Le livre blanc pointe l’absence de formation des professionnels de santé – notamment des médecins généralistes, en première ligne - au repérage et à la prise en charge spécifique de cette population. « Ils se retrouvent désemparés face à ces maux de tête ou ces insomnies qu’on n’arrive jamais à guérir. Ils ne sont pas toujours capables de faire le lien rapidement entre les symptômes et le vécu des victimes », constate Eléonore Morel, directrice générale du centre Primo-Levi, qui propose l’une des seules formations existantes à destination du personnel médical. Conséquence de ce manque : les victimes de torture ou de violences politiques enchaînent les consultations et examens sans jamais « comprendre de quoi ils souffrent ».

« Ces personnes ont honte et n’ont plus confiance en l’autre »

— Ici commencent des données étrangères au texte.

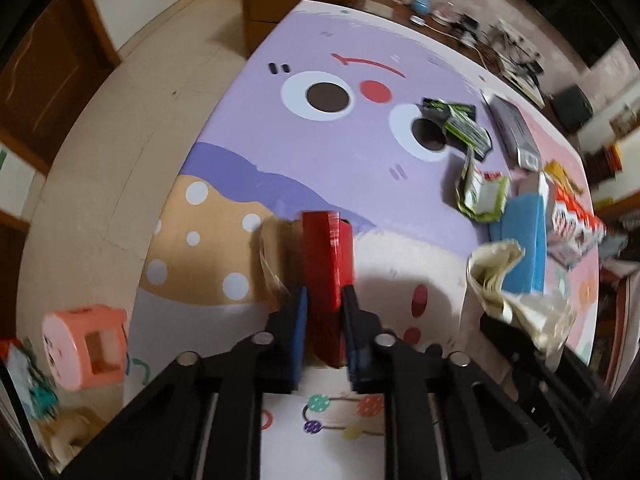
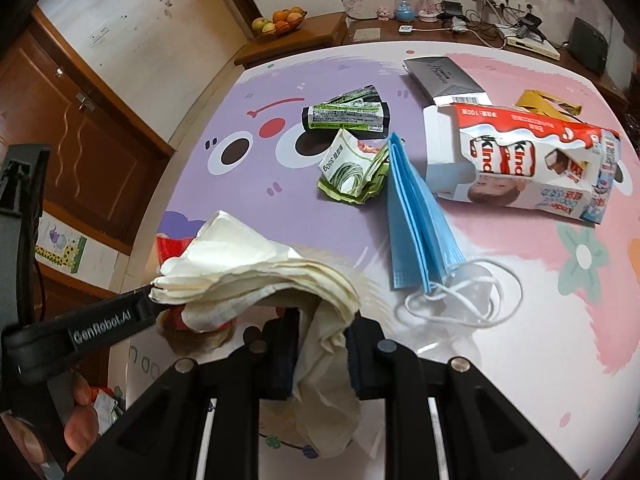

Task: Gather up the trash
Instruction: 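Carry the red box and white tissues down toward the black bin with both grippers, then open both grippers over the bin, dropping the red box and tissues, then raise both tools back over the table, then grasp the clear plastic bottle with the left gripper, then grasp the white Kinder box with the right gripper while the left gripper holds the bottle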

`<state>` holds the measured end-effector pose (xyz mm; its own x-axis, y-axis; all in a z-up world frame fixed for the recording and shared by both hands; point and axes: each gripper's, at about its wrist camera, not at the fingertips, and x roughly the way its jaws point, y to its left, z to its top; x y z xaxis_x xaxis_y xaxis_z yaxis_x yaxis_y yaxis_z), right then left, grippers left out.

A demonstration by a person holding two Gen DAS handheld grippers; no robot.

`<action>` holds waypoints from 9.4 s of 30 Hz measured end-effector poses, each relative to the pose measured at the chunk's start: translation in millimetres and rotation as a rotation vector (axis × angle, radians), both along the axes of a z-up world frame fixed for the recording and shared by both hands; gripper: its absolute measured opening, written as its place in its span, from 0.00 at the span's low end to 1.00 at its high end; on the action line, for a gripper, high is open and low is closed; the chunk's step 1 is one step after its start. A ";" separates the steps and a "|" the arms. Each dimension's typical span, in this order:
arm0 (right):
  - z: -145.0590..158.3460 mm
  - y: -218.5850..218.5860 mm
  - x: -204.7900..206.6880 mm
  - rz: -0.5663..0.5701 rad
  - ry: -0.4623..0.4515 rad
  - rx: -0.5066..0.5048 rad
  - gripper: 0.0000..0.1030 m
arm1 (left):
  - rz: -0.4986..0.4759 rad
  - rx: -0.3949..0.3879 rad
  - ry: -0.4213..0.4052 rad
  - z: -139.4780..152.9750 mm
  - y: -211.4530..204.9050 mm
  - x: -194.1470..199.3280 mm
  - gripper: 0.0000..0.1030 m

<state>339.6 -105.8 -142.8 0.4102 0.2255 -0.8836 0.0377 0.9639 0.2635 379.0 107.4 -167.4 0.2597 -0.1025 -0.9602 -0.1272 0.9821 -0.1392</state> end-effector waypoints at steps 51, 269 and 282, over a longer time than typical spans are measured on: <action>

Le manque d’interprètes professionnels dans les centres médico-psycologiques (CMP) et dans les hôpitaux est mis en cause. « Que vaut le droit à l’information du patient, si ce n’est pas dans sa langue ? », lance Eléonore Morel. La course à la rapidité du système de soin classique est également inadaptée, souligne-t-elle. « Ce sont des personnes marquées dans leur chair, qu’on a tenté de réduire à l’état d’objet. Elles sont isolées, elles ont honte et n’ont plus confiance en l’autre. Au centre, rares sont ceux qui se confient ou se laissent examiner lors de leur première venue. Il faut du temps pour expliquer le moindre geste du médecin, pour écouter, pour recréer le lien social », explique la directrice.
Le livre blanc émet un certain nombre de recommandations : nommer un référent institutionnel à l’échelon national et territorial en charge de la santé mentale des migrants, inclure les victimes de torture et de violence politique dans les plans de santé publique, développer la recherche, soutenir financièrement les centres de soins, consultations spécialisées et structures type PASS (permanences d’accès aux soins de santé) et CMP, intégrer un module de formation spécifique dans les études médicales et paramédicales…

Mais, insiste Eléonore Morel, la prise en charge doit être pluridisciplinaire. « Comment soigner une insomnie quand le patient ne sait pas où il va dormir la nuit d’après ? » Le livre blanc, qui s’alarme des « mesures restrictives en matière d’immigration et d’asile », réclame, pour les victimes de torture et leurs proches, des conditions de vie dignes : un hébergement stable, salubre et à proximité des lieux de soins, une revalorisation des aides* à hauteur du RSA et leur versement dès les premières démarches, l’autorisation pour les demandeurs d’asile de travailler. On ne peut guérir les séquelles de la torture, mais on peut soulager les souffrances des victimes et leur permettre de « vivre après ».

Aveline Marques

 

* Les centres de soins spécifiques pour les victimes de torture : ESSOR à Villeurbane, Osiris à Marseille, Le Centre Primo-Levi, Parcours d’exil et Médecins sans frontière à Paris. Les centres de soins et associations d’aide aux migrants : Awel à La Rochelle, Mana à Bordeaux, Parole sans frontière à Strasbourg, le Centre Françoise-Minkowska et le Comede à Paris.
**L’Allocation temporaire d’attente (ATA), et l’allocation mensuelle de subsistance (AMS).